Let $\Phi$ denote the set of all subgraph isomorphisms from $G$ to $H$. For a vertex $v \in V$, define the out-expansion of $u$ in $\Phi$ to be $|\{\varphi(v) : \varphi \in \Phi\}|$ (i.e., the number of vertices that $v$ can be mapped to, under some subgraph isomorphism), and the in-expansion of $v$ to be $|\{\varphi^{-1}(v) : \varphi \in \Phi\}|$ (i.e., the number of vertices that can map to $v$, under some subgraph isomorphism).
Consider the following proposition:
If every vertex has out-expansion $\ge k$, then every vertex has in-expansion $\ge k$.

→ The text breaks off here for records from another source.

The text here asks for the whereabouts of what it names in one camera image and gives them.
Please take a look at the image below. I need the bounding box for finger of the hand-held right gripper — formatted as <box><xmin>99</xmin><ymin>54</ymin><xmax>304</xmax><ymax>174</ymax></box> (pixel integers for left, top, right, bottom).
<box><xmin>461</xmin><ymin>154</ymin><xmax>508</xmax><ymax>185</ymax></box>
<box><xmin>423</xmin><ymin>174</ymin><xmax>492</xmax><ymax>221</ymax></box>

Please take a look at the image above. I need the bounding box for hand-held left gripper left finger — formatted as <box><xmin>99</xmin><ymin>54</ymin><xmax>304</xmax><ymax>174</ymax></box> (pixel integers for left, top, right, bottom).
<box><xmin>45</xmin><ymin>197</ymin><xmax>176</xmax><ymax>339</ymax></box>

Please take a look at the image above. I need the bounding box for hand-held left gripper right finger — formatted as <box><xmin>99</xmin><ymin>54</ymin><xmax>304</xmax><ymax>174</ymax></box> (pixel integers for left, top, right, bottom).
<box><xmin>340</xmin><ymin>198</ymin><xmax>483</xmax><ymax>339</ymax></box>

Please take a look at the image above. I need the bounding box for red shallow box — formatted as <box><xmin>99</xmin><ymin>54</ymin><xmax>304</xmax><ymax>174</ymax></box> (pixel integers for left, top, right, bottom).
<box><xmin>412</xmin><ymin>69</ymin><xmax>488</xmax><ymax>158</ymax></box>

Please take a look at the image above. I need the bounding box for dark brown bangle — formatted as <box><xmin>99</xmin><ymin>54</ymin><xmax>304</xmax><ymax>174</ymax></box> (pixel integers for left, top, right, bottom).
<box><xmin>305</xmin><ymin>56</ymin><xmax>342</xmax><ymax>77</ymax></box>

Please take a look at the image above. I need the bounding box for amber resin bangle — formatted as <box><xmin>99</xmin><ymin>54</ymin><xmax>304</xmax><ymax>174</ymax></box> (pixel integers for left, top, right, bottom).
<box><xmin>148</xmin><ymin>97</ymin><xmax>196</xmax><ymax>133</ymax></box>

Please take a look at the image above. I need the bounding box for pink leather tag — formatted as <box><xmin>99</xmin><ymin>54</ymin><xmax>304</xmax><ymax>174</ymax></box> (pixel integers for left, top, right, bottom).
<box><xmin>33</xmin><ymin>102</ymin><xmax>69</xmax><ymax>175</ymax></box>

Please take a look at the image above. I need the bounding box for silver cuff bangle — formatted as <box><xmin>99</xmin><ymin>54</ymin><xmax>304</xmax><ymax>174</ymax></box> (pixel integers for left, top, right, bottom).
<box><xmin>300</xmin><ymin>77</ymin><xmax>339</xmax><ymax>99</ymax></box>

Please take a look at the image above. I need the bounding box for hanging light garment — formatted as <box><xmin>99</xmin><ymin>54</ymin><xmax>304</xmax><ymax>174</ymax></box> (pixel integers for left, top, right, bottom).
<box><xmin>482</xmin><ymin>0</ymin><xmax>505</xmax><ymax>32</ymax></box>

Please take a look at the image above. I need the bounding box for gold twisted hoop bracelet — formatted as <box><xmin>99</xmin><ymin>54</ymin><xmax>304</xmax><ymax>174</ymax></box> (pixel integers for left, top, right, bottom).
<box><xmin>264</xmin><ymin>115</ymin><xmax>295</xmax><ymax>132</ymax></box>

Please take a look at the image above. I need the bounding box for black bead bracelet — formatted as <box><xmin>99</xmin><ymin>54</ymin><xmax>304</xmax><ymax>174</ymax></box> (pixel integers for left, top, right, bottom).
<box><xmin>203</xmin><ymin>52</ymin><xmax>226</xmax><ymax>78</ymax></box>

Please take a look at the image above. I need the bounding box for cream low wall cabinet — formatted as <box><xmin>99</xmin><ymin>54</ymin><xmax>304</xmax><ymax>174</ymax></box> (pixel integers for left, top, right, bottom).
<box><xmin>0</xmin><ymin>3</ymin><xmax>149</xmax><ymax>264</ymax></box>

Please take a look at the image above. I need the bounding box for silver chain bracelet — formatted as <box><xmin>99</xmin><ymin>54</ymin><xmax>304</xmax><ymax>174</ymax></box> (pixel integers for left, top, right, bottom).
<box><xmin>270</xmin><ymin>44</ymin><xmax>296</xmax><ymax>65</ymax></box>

Is this proposition true for all $G,H$?
I haven't been able to find any reason why it should be true. (For instance, I don't think $\Phi$ is closed under inversion: $\varphi \in \Phi$ doesn't seem to imply $\varphi^{-1} \in \Phi$.) However, playing with a few small examples, I haven't found a counter-example yet. That said, I only tried a few simple examples, so it's possible that more trial-and-error might give a better sense. But I thought I'd check whether anyone here has any suggestions for how to answer this.
Motivation: this problem arises in the security analysis of a proposed scheme for obfuscating/protecting circuits. The graph represents the circuit (actually, they use a colored graph, where each vertex is given a color, and the isomorphism has to respect the color scheme; but that can probably be ignored, for simplicity), and subgraph isomorphisms represent different possible ways that the circuit might have been hidden/obfuscated.